Images stay out. Everything else in the records is repeated exactly.

> **Data extract**
···
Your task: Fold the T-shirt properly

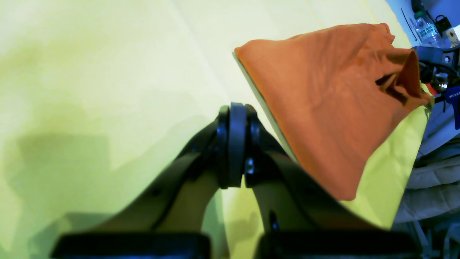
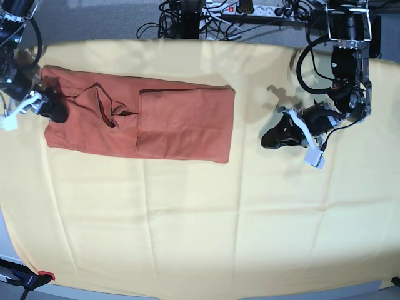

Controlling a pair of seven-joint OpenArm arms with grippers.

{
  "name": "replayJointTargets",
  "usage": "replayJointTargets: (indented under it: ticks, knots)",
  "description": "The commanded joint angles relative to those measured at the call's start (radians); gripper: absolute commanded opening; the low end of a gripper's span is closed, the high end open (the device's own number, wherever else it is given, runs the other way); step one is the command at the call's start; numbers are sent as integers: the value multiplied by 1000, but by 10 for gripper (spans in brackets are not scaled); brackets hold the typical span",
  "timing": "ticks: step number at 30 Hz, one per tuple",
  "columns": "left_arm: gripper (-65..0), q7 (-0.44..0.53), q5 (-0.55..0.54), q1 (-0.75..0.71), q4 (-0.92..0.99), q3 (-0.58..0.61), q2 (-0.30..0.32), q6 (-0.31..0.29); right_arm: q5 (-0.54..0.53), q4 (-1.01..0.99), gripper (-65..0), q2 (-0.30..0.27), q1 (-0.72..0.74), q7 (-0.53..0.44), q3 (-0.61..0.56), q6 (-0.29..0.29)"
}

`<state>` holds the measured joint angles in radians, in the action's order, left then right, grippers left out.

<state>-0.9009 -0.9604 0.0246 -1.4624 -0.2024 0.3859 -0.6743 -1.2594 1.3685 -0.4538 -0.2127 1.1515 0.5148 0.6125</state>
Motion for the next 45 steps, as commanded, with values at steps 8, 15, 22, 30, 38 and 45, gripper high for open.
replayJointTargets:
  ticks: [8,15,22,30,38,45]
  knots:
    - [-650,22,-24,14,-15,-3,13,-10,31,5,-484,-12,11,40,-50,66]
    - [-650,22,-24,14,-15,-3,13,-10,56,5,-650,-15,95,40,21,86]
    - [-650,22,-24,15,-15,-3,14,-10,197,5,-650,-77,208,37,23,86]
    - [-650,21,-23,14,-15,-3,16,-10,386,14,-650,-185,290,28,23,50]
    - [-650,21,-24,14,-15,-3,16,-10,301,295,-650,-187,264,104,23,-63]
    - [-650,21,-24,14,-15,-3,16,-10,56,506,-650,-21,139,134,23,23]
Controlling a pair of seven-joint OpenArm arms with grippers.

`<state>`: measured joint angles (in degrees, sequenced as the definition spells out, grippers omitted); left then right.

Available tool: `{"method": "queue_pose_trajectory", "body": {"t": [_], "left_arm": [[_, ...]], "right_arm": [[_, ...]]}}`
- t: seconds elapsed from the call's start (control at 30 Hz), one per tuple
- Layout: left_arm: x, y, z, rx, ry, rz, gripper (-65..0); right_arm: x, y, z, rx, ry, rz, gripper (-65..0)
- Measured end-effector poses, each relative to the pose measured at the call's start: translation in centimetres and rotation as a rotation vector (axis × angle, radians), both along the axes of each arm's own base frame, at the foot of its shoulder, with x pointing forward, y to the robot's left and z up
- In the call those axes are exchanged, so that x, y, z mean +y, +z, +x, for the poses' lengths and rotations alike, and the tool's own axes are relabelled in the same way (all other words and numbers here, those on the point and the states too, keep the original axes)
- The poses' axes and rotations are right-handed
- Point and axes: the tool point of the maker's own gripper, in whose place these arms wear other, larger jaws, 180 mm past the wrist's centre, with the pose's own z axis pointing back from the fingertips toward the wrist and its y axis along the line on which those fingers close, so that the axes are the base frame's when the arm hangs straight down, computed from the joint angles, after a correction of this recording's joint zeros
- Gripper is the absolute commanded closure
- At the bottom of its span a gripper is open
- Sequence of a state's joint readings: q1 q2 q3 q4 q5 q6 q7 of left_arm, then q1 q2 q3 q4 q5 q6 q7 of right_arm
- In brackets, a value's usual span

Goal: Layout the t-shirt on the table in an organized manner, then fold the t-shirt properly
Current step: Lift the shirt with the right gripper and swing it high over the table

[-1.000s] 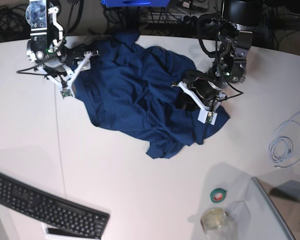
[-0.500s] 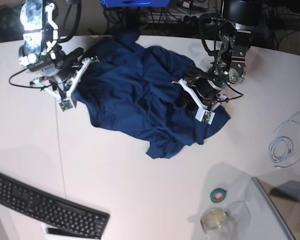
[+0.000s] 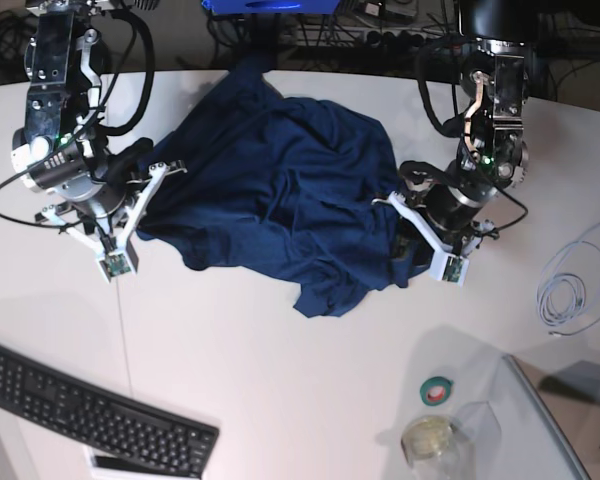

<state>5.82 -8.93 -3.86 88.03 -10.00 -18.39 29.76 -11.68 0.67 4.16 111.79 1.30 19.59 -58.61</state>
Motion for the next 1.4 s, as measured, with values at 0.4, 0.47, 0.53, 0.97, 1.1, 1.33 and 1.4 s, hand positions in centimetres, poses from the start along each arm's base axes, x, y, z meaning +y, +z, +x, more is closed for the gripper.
{"method": "queue_pose_trajectory", "body": {"t": [0.4,0.47,0.53,0.97,1.1,1.33,1.4], "left_arm": [[-4.4,0.5,1.3,0.087,-0.158,0.073,-21.1],[-4.3,0.3,1.2,0.091,-0.157,0.074,-21.1],[-4.2,-0.2,0.8,0.104,-0.157,0.075,-20.9],[4.0,-2.6,-0.3,0.189,0.004,0.135,-20.2],[7.3,-1.9,0.2,0.172,0.099,0.133,-20.2],[9.4,-1.3,0.2,0.158,0.167,0.122,-20.2],[9.7,-1.3,0.1,0.160,0.175,0.127,-20.2]], "right_arm": [[-0.1,2.9,3.7,-0.094,-0.002,-0.006,-0.3],[-0.6,4.3,5.3,-0.142,0.005,-0.023,-0.3],[-1.1,5.6,6.6,-0.180,0.004,-0.043,-0.3],[-3.4,17.4,15.1,-0.454,-0.009,-0.126,-0.3],[-2.1,20.0,16.8,-0.508,0.054,-0.167,-0.3],[1.4,24.5,18.7,-0.620,0.162,-0.191,-0.3],[1.5,25.7,19.7,-0.634,0.165,-0.209,-0.3]]}}
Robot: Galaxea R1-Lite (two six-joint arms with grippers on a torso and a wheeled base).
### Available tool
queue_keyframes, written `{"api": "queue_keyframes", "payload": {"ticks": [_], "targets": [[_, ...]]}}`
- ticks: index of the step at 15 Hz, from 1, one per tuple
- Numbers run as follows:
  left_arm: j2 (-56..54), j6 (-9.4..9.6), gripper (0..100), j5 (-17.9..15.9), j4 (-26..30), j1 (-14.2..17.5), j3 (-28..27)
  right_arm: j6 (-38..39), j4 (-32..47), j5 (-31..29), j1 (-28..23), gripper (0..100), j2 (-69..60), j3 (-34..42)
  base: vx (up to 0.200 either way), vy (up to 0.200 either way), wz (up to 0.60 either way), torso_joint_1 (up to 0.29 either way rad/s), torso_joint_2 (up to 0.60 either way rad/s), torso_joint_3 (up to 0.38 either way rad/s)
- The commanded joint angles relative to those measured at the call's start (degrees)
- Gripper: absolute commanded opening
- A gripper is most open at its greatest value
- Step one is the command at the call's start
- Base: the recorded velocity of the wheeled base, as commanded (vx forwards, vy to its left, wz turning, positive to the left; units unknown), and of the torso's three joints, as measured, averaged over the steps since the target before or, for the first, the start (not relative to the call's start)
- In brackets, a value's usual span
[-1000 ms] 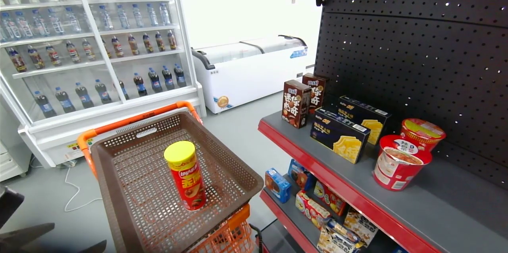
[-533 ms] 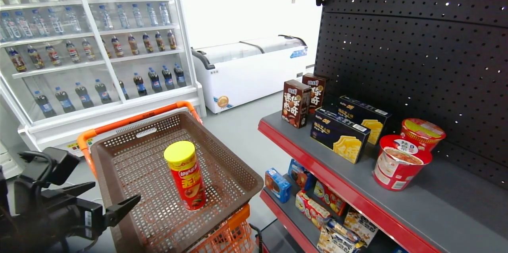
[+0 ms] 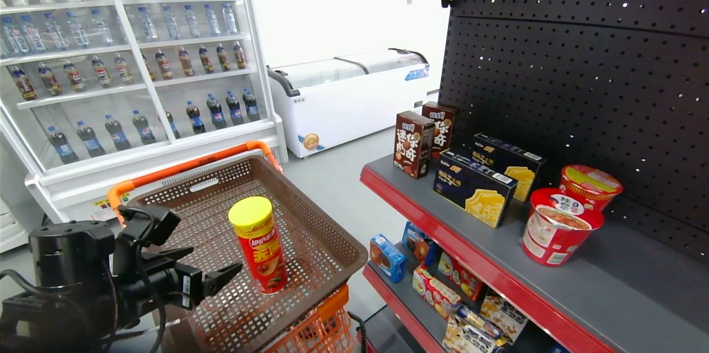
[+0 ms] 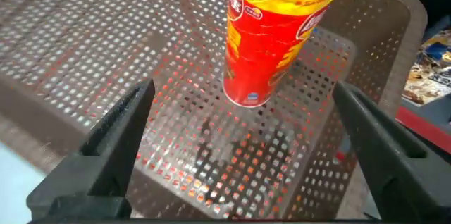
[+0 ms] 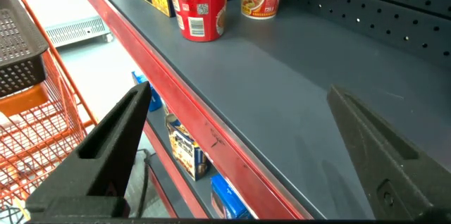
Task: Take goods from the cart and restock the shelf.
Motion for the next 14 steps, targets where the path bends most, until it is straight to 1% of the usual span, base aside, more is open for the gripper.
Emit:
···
> **Your solution**
Your task: Fold the T-shirt properly


Controlling a pair of seven-joint OpenArm arms with grippers.

{
  "name": "replayJointTargets",
  "usage": "replayJointTargets: (indented under it: ticks, knots)",
  "description": "The commanded joint angles relative to those measured at the call's start (radians); gripper: absolute commanded opening; the low end of a gripper's span is closed, the high end open (the device's own number, wherever else it is given, runs the other way); step one is the command at the call's start; numbers are sent as integers: the value multiplied by 1000, but by 10 for gripper (spans in brackets are not scaled); brackets hold the typical span",
  "timing": "ticks: step number at 30 Hz, one per tuple",
  "columns": "left_arm: gripper (-65..0), q7 (-0.44..0.53), q5 (-0.55..0.54), q1 (-0.75..0.71), q4 (-0.92..0.99), q3 (-0.58..0.61), q2 (-0.30..0.32), q6 (-0.31..0.29); right_arm: q5 (-0.54..0.53), q4 (-1.01..0.99), gripper (-65..0), q2 (-0.30..0.27), q1 (-0.72..0.74), q7 (-0.53..0.44), q3 (-0.61..0.56), q6 (-0.29..0.29)"
}

`<state>` holds the measured joint angles in radians, in the action's order, left then right, grippers left out.

<state>-0.9009 -0.9604 0.0246 -1.4624 -0.2024 0.3859 -0.6743 -1.2594 1.3685 -0.4538 -0.2127 1.1515 0.5148 0.6125</state>
Motion for the next 45 steps, as commanded, with values at steps 8, 15, 22, 30, 38 and 45, gripper high for open.
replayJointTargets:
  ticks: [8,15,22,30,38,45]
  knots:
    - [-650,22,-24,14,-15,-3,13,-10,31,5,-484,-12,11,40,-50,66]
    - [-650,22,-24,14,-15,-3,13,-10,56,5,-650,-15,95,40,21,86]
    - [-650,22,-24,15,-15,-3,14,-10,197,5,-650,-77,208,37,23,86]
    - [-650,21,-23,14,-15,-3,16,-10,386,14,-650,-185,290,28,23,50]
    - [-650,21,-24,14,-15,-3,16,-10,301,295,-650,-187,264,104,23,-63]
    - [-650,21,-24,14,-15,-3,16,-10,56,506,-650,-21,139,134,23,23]
Controlling a pair of seven-joint OpenArm arms with grippers.

`<state>`: measured joint angles (in degrees, sequenced as the definition spells out, grippers omitted); left then right.

Available tool: `{"method": "queue_pose_trajectory", "body": {"t": [_], "left_arm": [[_, ...]], "right_arm": [[_, ...]]}}`
- t: seconds elapsed from the call's start (control at 30 Hz), one per tuple
- Layout: left_arm: x, y, z, rx, ry, rz, gripper (-65..0); right_arm: x, y, z, rx, ry, rz, gripper (-65..0)
- Measured end-effector poses, each relative to the pose measured at the call's start: translation in centimetres and rotation as a rotation vector (axis × angle, radians), both along the axes of each arm's own base frame, at the foot of its shoulder, with x pointing forward, y to the robot's left and z up
- In the call those axes are exchanged, so that x, y, z mean +y, +z, +x, for the poses' lengths and rotations alike, and the tool's own axes are relabelled in the same way (all other words and numbers here, those on the point and the states too, keep the original axes)
- The poses' axes and rotations are right-handed
- Point and axes: the tool point of the maker's own gripper, in whose place these arms wear other, larger jaws, 180 mm past the wrist's centre, with the pose's own z axis pointing back from the fingertips toward the wrist and its y axis along the line on which those fingers close, so that the axes are the base frame's when the arm hangs straight down, computed from the joint angles, after a correction of this recording's joint zeros
- Gripper is the absolute commanded closure
- At the bottom of its span a gripper is open
- Sequence of a state's joint readings: q1 q2 q3 q4 q5 q6 q7 of left_arm, then q1 q2 q3 q4 q5 q6 q7 of right_arm
- In brackets, a value's usual span

Goal: Layout the t-shirt on the table in an organized manner, then fold the t-shirt properly
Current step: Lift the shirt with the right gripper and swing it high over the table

[-1.000s] 
[-0.500s] 
[+0.000s] 

<state>5.82 -8.93 -3.86 88.03 -10.00 -18.39 29.76 -11.68 0.67 4.16 111.79 1.30 19.59 -58.61</state>
Motion for the next 1.4 s, as measured, with values at 0.4, 0.47, 0.53, 0.97, 1.1, 1.33 and 1.4 s, hand positions in centimetres, poses from the start along each arm's base axes, x, y, z meaning +y, +z, +x, more is closed for the gripper.
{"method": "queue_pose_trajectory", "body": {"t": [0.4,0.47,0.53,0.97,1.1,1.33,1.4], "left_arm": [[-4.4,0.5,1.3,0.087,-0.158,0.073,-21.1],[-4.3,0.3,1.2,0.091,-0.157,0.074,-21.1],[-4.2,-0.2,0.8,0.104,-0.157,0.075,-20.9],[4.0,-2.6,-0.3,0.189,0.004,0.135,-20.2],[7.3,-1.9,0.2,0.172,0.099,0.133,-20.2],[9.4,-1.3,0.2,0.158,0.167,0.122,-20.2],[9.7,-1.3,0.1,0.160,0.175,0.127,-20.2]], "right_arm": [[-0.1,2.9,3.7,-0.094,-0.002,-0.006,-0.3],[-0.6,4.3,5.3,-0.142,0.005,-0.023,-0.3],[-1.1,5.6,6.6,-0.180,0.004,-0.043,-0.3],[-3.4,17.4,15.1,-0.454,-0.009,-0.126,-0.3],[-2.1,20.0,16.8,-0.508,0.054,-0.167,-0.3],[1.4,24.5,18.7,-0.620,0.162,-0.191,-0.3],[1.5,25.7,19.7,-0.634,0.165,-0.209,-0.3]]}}
Robot: Galaxea R1-Lite (two six-joint arms with grippers on a torso and a wheeled base).
### Available tool
queue_keyframes, written `{"api": "queue_keyframes", "payload": {"ticks": [_], "targets": [[_, ...]]}}`
- ticks: index of the step at 15 Hz, from 1, one per tuple
- Numbers run as follows:
  left_arm: j2 (-56..54), j6 (-9.4..9.6), gripper (0..100), j5 (-17.9..15.9), j4 (-26..30), j1 (-14.2..17.5), j3 (-28..27)
  right_arm: j6 (-38..39), j4 (-32..47), j5 (-31..29), j1 (-28..23), gripper (0..100), j2 (-69..60), j3 (-34..42)
  base: vx (up to 0.200 either way), vy (up to 0.200 either way), wz (up to 0.60 either way), torso_joint_1 (up to 0.29 either way rad/s), torso_joint_2 (up to 0.60 either way rad/s), torso_joint_3 (up to 0.38 either way rad/s)
- The commanded joint angles relative to those measured at the call's start (degrees)
- Gripper: absolute commanded opening
- A gripper is most open at its greatest value
- Step one is the command at the call's start
- Base: the recorded velocity of the wheeled base, as commanded (vx forwards, vy to its left, wz turning, positive to the left; units unknown), and of the torso's three joints, as measured, averaged over the steps since the target before or, for the first, the start (not relative to the call's start)
- In brackets, a value's usual span
[-1000 ms] 
[-533 ms] 
[+0 ms] 
[+0 ms] 
[+0 ms] 
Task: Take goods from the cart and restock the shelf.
Motion for the next 14 steps, targets where the path bends most, until it is straight to 1% of the usual span, base aside, more is open for the gripper.
Emit:

There's nothing more to this exercise.